Hastalığın sosyal hayatı bozduğunu ve ileri durumlarda hastanın yatırılması gerektiğini söyleyen Tarhan, “Belleği silen elektriksel tedavilerle hafıza geçici olarak siliniyor. Kişi gerekli şeyleri hatırlıyor, gereksizler uzak belleğe gönderiliyor. Bir de klinik hipnoz tekniği var. Bunun için kişinin önce uzmana güvenmesi lazım. Güvenirse kendini bırakır, dikkatini verir vücut bir pencere açar ve uzman, beyninde dolaşır. Hipnoz denilen bilinçli uykudur veya bilinci açıktır ama kontrolü başkasına bırakmıştır. Beynimizde duygusal bir radar var, beynin hangi bölgesine giderse o bölgelerdeki bilgileri kullanıyor. Uzman, kişinin geçmişini biliyorsa, o geçmişe göre travmalarını buluyor. Onun için artık tehdit ve tehlike olmadığını söylüyor. Bunun bir çaresi, çözümü olduğu gibi pozitif pekiştirmeler yaparak korkularını gideriyor. Birkaç seanslık telkin çalışmasıyla kişi iyileşebiliyor. Ancak kişinin tedaviye tam teslim olması lazım. Hipnoz telkine açık kişilerde çok işe yarıyor. Polis ve asker gibi komut almaya alışkın kişiler telkine açık oldukları için kolay hipnoza girerler. Ancak her şeyi sorgulayan, bilimsel kimliği olan birini kolay kolay sokamazsınız hipnoza.” diye konuştu.
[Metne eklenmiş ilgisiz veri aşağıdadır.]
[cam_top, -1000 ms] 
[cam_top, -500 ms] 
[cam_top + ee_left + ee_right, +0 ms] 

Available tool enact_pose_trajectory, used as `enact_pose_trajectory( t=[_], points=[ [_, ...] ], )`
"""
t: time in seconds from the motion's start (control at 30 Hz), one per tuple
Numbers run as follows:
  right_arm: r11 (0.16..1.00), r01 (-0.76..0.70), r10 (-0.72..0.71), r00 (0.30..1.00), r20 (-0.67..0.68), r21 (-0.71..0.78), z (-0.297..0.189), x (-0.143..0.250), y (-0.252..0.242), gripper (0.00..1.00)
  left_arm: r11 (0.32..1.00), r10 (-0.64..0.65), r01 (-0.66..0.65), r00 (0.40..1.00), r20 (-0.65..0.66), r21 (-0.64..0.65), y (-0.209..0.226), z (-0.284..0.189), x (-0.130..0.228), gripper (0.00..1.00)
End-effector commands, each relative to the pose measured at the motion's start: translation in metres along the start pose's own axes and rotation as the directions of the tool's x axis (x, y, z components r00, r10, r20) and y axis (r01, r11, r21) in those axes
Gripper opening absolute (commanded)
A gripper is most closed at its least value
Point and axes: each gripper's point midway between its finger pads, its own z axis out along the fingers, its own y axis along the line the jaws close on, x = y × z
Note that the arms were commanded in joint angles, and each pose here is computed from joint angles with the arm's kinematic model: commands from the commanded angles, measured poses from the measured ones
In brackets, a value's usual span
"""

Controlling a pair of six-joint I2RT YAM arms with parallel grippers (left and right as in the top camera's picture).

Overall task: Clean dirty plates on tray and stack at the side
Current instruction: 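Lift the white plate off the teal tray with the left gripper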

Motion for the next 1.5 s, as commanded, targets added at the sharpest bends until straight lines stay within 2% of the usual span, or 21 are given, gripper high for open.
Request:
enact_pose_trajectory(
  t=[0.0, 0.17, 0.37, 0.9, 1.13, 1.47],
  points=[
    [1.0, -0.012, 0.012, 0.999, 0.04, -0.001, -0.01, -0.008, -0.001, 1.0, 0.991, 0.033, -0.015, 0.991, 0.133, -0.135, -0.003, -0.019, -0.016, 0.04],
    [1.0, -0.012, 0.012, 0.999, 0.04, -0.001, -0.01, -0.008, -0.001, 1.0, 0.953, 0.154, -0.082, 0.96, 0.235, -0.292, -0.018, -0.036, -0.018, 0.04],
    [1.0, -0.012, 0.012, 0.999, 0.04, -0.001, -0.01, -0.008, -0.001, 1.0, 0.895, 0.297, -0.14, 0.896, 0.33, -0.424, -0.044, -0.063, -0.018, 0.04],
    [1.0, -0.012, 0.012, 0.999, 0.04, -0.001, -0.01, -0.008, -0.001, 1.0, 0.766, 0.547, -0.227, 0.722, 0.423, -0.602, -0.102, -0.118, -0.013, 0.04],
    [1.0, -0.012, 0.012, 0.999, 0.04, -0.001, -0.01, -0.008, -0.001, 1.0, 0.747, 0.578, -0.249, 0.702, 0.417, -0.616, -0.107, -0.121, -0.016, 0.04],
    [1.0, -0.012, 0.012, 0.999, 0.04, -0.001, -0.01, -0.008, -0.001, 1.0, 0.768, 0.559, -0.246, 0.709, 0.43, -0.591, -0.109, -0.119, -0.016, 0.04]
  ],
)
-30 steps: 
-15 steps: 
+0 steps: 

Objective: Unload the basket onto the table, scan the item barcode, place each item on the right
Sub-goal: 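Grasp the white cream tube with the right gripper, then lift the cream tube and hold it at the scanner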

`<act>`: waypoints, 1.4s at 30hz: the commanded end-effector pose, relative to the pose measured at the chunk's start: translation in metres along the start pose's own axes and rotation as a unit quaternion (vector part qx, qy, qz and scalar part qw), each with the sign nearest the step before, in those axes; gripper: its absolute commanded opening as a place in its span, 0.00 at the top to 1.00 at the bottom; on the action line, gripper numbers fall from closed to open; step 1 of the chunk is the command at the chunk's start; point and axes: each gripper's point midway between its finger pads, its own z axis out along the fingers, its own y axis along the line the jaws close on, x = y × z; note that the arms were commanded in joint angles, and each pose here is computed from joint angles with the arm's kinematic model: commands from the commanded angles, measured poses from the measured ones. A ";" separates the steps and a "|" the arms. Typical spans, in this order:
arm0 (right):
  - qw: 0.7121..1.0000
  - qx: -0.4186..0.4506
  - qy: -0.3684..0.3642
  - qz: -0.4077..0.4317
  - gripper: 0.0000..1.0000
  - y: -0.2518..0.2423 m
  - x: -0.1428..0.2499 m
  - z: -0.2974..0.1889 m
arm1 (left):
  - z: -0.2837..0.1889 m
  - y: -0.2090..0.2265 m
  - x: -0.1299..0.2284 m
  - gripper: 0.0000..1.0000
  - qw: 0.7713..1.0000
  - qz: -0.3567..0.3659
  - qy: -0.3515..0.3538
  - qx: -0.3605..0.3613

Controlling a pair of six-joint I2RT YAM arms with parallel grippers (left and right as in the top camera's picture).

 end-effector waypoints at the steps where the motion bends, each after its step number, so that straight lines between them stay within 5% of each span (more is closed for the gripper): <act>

Çoklu kişilik bozukluğunda bir kişide üçten fazla kişilik görmediğini dile getiren Tarhan, “Filmlerde çarpıcılık beklendiği için olayları abartıyorlar, 20 tane kişilik gerçekçi değil.” dedi ve sözlerini şöyle tamamladı:
“Gerçek hayatta 20 tane kişilik literatürde de hiç görmedim. Ama dissosiyatif kimlik bozuklukları rastladığımız bir durum. Bir uzman bunu bir seçenek olarak her zaman düşünmeli. Özellikle de sık sık kişilik değiştiren, kimlik değiştiren kişilerde. Bazı hastaların bundan ikincil kazancı da oluyor. Bu şekilde davrananlar hasta diye bütün ailenin ilgisini çekiyor ve birçok yükten, işten kurtuluyor. Olgunlaşmamış çocuksu kişilerde bu daha çok görülüyor.”